De acordo com informações confirmadas nesta segunda-feira (26/10), pela ONG Justiça Global, a Corte Interamericana de Direitos Humanos da Organização dos Estados Americanos (OEA) condenou o Brasil pelas mortes e violações de direitos humanos recorrentes da explosão de uma fábrica clandestina na cidade de Santo Antônio de Jesus, na Bahia, no dia 11 de dezembro de 1998. Na ocasião, 64 pessoas foram a óbito.

A ONG ressaltou que a decisão foi proferida em julho deste ano, mais especificamente no dia 15, durante o 135º Período Ordinário de Sessões. Porém, só foi tornada pública na presente data, após considerar o cenário do ocorrido.

“As vítimas se encontravam em situação de pobreza estrutural e eram, em amplíssima maioria, mulheres e meninas afrodescendentes, quatro delas estavam grávidas e não dispunham de nenhuma alternativa econômica senão aceitar um trabalho perigoso em condições de exploração”, diz parte do documento disponibilizado pela ONG.

Ao longo do documento, também é destacado que a Corte considerou que o estado brasileiro tinha conhecimento de que eram realizadas atividades perigosas na fábrica e mesmo assim não inspecionava nem fiscalizava o local adequadamente.

O conteúdo da decisão frisa que o local “apresentava graves irregularidades e alto risco e perigo iminente para a vida, integridade pessoal e saúde de todos os trabalhadores.

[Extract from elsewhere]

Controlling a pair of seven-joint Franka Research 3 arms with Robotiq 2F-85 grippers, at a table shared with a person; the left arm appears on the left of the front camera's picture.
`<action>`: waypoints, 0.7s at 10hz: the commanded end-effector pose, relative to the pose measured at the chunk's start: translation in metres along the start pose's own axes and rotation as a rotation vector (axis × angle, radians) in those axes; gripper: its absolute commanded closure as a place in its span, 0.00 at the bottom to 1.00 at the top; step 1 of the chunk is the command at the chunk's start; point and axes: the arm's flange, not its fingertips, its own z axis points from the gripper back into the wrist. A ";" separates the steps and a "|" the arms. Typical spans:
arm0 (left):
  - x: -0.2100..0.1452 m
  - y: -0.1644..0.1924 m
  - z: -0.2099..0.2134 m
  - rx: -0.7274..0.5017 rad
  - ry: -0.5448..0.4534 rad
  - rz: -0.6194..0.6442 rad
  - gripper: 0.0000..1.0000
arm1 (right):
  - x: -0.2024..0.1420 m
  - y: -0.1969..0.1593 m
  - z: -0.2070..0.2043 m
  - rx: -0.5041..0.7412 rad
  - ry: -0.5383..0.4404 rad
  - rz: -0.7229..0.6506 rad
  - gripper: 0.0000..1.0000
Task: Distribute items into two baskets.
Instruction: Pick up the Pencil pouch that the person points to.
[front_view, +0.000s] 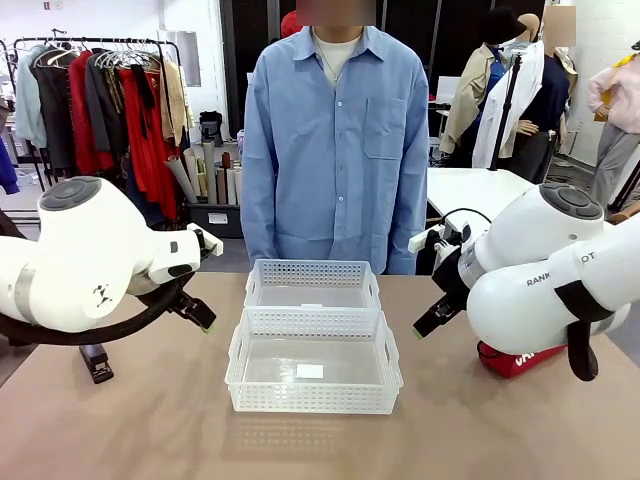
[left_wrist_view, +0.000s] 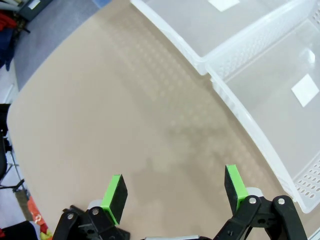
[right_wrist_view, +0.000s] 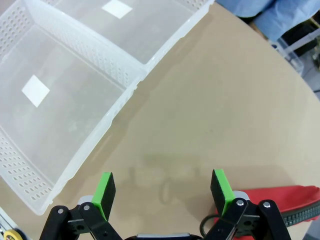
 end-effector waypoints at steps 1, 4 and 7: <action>0.008 0.027 0.023 -0.016 -0.009 0.040 0.00 | 0.010 -0.023 0.018 0.062 -0.014 -0.035 0.00; 0.024 0.091 0.059 -0.176 0.003 0.006 0.00 | 0.028 -0.065 0.044 0.163 -0.026 -0.092 0.00; 0.034 0.155 0.093 -0.243 -0.010 0.001 0.00 | 0.040 -0.118 0.078 0.275 -0.028 -0.132 0.00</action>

Além das irregularidades citadas, a fábrica era exploradora de trabalho infantil, o que violava os direitos ao trabalho e ao princípio da igualdade e não discriminação”.

A ONG ainda lembra que, dos 64 trabalhadores mortos na explosão, 63 eram mulheres. A única vítima do sexo masculino era uma criança, de 11 anos de idade. Dentre as vítimas havia também 22 crianças e adolescentes, com idades entre 11 e 17 anos. A maioria era negra.

O documento explicou que, dos 57 atestados de óbito juntados ao processo, 49 eram de pessoas negras, 3 brancas, e 6 sem identificação. Cabe salientar que quatro mulheres estavam grávidas e, dessa maneira, três bebês que ainda estavam no ventre também são vítimas da explosão.

Nos 20 anos da tragédia, parentes de vítimas e sobreviventes da explosão fizeram uma manifestação na cidade.

Explosão x Justiça

A explosão aconteceu por volta das 11h do dia 11 de dezembro de 1998.

Os homens ficavam em um local fabricando as bombas, enquanto as mulheres ficavam em uma área mais acima, amarrando os traques de pólvora.

Segundo dados das investigações da época, no momento da explosão, haviam cerca de 1,5 tonelada de pólvora no local.

Um ano depois, em 1999, o Ministério Público da Bahia entrou com medida cautelar visando bloquear os bens dos responsáveis pela fábrica clandestina.

Mais de dez anos depois, em 2013, foi fechado um acordo para pagamento de indenizações aos familiares das vítimas. Porém, o acordo foi descumprido.

Em 2016, um novo acordo foi feito, mas segundo a promotora Aline Coutrim, os valores só foram pagos parcialmente.

“A gente teve que executar esse acordo, então incidiu multa, cláusula penal, e o valor chegou a R$ 1,7 milhão. Depois que o MP entrou com a execução, foi feito um novo acordo do qual foram pagas algumas parcelas. Foram pagos três depósitos, foi levado um bem a leilão, e hoje a gente ainda tem R$ 476 mil de débito que precisa ser quitado aproximadamente”, contou a promotora em 2018.

Na esfera criminal, no ano de 2010, oito pessoas foram a júri popular, no Fórum Rui Barbosa, situado na capital baiana. Foram elas: o dono da fazenda; quatro filhos dele; e mais três funcionários.

Na sentença, os funcionários foram absolvidos. O dono da fazenda e os filhos foram condenados à prisão em 2010, com penas que variaram entre 9 e 10 anos, por armazenar material explosivo de forma ilegal e produzir fogos de artifícios sem segurança. Até o momento ninguém foi preso.

Os réus recorreram da decisão ao Superior Tribunal de Justiça (STJ) e ao Supremo Tribunal Federal (STF), que confirmaram a condenação, mas os réus ingressaram com outro recurso no STF.

Os condenados alegam que teria havido descumprimento de direito à defesa.